■ **WHAT IS EXPECTED**:
Go through the listing and copy each line that has the string "papers" in it.

+++++

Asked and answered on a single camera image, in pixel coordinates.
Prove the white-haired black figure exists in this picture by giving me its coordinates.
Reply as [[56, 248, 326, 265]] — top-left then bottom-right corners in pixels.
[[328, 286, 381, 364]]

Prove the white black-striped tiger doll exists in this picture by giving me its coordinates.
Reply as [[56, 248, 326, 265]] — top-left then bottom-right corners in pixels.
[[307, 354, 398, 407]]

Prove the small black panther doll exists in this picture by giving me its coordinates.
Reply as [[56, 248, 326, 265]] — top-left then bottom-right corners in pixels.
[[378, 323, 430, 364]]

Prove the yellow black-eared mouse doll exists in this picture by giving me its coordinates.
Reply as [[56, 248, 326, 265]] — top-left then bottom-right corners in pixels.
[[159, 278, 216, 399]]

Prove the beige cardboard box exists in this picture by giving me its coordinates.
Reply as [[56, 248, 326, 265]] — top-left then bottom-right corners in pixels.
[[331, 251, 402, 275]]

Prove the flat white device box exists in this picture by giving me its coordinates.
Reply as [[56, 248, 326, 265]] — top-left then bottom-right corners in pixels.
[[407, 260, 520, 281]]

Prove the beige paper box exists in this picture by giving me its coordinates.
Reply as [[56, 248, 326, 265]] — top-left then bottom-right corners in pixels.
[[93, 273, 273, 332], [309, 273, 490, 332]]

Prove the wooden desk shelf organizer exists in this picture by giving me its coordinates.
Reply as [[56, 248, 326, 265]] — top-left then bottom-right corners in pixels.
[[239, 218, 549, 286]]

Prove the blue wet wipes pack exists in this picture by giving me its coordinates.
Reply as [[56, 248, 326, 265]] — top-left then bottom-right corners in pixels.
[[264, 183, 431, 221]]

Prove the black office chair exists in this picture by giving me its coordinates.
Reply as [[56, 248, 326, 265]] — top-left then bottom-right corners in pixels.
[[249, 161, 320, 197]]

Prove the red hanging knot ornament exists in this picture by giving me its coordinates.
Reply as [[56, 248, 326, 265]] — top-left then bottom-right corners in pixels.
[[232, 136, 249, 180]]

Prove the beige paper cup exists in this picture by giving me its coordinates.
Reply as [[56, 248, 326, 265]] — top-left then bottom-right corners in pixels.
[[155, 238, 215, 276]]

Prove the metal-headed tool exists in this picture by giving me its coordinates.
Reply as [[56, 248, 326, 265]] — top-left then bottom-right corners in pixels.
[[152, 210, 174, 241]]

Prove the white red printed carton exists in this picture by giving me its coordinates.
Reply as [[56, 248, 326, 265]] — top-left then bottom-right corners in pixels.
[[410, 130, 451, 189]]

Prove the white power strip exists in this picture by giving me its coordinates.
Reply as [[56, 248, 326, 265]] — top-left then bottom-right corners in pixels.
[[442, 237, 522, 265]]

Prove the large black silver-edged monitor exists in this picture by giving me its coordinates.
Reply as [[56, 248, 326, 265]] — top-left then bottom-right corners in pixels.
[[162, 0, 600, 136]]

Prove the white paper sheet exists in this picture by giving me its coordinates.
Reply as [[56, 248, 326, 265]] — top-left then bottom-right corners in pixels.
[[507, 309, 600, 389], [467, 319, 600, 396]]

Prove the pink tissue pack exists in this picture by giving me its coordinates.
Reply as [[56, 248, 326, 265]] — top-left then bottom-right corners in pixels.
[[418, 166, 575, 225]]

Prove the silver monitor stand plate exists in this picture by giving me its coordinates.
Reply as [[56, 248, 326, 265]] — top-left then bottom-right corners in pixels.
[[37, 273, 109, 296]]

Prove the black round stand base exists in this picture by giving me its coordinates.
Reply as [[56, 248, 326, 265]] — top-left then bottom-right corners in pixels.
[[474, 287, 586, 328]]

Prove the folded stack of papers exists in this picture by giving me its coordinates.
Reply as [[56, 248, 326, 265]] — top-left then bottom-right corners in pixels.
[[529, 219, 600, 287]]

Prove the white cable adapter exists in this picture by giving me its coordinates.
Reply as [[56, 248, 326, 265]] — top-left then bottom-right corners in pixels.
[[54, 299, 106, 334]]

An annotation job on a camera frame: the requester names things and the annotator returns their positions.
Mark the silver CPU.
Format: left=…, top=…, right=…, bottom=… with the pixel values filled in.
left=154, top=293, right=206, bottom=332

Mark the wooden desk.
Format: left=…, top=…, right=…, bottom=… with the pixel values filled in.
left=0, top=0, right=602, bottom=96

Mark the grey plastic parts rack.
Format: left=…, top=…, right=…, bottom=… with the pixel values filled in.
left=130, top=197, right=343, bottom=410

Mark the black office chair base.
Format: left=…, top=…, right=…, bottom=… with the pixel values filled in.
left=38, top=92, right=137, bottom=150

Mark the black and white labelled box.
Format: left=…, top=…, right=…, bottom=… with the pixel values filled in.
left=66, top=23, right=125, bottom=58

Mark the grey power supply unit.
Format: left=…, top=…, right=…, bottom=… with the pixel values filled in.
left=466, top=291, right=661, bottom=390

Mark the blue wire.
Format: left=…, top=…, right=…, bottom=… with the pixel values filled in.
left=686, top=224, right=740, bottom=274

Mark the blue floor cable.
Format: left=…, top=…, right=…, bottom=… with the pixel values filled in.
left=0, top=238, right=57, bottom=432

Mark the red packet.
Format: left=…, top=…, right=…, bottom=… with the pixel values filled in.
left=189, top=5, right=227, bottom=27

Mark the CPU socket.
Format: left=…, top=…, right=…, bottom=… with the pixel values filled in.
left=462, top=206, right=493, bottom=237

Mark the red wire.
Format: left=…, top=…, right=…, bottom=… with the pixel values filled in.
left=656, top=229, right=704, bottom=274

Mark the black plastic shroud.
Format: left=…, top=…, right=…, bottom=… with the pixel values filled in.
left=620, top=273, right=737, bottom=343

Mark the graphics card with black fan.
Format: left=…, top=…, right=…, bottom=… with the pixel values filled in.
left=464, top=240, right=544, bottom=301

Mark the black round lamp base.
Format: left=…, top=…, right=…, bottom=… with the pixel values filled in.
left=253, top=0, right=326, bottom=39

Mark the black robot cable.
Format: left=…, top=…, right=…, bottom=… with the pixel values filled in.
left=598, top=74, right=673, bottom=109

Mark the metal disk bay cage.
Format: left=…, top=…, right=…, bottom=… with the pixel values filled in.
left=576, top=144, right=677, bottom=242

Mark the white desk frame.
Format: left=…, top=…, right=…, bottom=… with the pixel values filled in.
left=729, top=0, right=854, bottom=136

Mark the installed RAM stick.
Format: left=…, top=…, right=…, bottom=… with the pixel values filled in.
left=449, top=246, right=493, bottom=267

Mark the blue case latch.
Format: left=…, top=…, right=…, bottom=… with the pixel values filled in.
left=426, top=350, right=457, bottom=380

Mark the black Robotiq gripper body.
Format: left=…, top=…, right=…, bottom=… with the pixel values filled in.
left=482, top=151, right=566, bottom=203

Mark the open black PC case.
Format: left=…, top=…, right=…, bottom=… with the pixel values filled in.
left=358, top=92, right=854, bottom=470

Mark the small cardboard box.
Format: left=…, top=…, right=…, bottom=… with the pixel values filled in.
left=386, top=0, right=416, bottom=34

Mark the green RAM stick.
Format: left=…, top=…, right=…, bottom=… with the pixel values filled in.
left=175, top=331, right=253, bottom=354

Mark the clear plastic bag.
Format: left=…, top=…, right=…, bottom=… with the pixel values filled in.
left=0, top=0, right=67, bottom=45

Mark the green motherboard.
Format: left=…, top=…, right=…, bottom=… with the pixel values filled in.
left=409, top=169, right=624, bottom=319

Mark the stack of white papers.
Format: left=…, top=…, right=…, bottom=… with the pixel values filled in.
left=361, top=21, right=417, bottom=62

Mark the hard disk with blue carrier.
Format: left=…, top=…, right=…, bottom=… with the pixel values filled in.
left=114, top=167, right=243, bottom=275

+++++

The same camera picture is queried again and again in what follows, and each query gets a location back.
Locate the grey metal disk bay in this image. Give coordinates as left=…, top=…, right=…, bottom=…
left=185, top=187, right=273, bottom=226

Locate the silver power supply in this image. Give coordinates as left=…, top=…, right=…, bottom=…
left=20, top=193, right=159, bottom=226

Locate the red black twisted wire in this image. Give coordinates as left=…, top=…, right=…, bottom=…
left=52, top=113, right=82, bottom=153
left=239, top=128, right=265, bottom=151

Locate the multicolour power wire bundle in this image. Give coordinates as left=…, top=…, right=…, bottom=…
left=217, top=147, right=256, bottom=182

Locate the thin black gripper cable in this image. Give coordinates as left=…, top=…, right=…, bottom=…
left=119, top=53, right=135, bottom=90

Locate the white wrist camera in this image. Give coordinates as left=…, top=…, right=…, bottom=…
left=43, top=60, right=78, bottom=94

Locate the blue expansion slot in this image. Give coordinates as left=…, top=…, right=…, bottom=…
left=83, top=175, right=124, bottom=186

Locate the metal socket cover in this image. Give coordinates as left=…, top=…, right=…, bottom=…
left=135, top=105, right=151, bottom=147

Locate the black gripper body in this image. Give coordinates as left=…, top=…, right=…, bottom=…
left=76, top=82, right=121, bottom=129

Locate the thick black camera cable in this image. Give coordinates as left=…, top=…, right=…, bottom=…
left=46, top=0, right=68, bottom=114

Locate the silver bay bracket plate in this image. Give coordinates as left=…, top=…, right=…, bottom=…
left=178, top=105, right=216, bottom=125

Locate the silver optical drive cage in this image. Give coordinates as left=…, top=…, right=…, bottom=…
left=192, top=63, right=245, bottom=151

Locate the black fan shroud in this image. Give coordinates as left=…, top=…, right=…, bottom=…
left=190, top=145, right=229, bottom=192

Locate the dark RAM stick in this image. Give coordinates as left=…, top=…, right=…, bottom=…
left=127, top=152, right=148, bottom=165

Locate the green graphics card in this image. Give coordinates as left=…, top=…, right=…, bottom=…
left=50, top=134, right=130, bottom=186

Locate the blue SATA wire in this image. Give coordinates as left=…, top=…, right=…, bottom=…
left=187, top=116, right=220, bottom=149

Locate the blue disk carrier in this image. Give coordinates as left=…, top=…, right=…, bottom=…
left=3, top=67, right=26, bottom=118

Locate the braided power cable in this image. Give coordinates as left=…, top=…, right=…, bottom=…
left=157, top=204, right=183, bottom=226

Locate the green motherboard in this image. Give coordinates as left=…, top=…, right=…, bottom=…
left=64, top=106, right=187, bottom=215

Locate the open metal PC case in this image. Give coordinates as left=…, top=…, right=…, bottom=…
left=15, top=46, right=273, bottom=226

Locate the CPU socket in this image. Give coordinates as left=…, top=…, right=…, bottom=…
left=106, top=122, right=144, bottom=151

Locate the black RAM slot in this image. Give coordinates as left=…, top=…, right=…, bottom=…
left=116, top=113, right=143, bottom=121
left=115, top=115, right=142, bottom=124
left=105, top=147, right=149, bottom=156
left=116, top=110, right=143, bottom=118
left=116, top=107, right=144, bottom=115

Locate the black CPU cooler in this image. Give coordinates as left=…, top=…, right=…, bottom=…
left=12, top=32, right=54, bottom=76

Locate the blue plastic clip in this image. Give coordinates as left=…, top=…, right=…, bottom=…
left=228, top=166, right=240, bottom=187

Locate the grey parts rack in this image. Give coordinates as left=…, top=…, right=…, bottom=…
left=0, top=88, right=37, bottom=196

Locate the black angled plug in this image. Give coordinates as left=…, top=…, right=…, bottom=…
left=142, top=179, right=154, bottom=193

+++++

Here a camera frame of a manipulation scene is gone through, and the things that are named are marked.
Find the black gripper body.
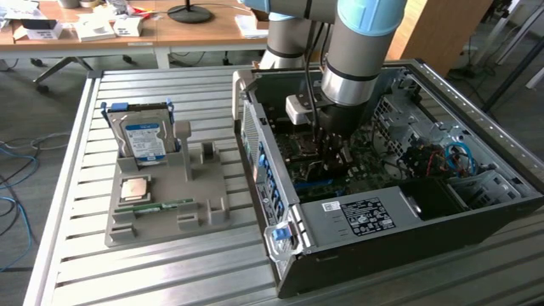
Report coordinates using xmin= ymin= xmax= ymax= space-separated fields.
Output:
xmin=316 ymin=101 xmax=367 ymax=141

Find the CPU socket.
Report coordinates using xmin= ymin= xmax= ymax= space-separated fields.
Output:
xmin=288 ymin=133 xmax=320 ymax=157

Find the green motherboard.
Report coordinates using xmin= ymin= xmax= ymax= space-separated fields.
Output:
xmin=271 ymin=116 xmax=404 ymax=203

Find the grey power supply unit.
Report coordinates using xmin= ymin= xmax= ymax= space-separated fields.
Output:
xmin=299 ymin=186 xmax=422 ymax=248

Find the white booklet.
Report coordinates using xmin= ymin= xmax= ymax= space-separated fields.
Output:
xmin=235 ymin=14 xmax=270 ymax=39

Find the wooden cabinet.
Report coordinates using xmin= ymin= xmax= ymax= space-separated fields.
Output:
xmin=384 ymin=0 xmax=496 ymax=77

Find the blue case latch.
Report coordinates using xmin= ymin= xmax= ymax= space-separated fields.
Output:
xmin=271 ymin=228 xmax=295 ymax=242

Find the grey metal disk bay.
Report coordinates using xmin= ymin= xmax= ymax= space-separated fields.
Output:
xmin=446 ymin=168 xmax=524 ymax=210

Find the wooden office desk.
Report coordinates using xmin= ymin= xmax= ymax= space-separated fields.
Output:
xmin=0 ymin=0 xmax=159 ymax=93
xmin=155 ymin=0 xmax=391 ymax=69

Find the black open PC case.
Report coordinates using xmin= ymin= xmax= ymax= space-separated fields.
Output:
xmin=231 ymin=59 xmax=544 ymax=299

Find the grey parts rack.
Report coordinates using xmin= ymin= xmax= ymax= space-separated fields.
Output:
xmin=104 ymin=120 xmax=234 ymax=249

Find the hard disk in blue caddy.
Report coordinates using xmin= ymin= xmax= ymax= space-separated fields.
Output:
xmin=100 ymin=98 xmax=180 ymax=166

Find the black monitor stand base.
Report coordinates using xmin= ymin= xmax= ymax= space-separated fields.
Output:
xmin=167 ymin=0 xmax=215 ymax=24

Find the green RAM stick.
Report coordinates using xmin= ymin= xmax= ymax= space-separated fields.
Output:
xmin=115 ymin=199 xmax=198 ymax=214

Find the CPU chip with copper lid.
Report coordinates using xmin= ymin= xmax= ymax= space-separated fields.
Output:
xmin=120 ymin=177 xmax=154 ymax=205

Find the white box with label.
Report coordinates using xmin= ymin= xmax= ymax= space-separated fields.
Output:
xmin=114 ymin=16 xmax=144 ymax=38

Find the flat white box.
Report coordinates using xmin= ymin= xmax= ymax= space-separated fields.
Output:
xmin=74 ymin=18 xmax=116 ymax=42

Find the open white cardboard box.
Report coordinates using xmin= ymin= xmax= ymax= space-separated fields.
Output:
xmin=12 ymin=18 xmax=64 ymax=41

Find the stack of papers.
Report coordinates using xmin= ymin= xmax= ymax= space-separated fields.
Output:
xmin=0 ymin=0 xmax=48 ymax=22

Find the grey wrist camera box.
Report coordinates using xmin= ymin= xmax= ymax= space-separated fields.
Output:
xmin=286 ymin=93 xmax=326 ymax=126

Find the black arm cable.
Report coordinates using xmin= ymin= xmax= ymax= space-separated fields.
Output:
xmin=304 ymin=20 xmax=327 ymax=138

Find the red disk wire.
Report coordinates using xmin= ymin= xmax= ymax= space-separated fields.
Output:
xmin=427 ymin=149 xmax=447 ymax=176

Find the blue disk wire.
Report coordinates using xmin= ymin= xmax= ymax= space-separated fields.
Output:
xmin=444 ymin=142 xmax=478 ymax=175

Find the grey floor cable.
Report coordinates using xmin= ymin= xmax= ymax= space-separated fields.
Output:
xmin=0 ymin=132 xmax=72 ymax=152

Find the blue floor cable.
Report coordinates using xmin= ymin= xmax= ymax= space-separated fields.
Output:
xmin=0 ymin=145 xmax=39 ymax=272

+++++

■ **SOLUTION TO THE EXERCISE**:
Prove the folded stack of papers exists in this picture by giving me its coordinates.
Mark the stack of white papers.
Find the stack of papers.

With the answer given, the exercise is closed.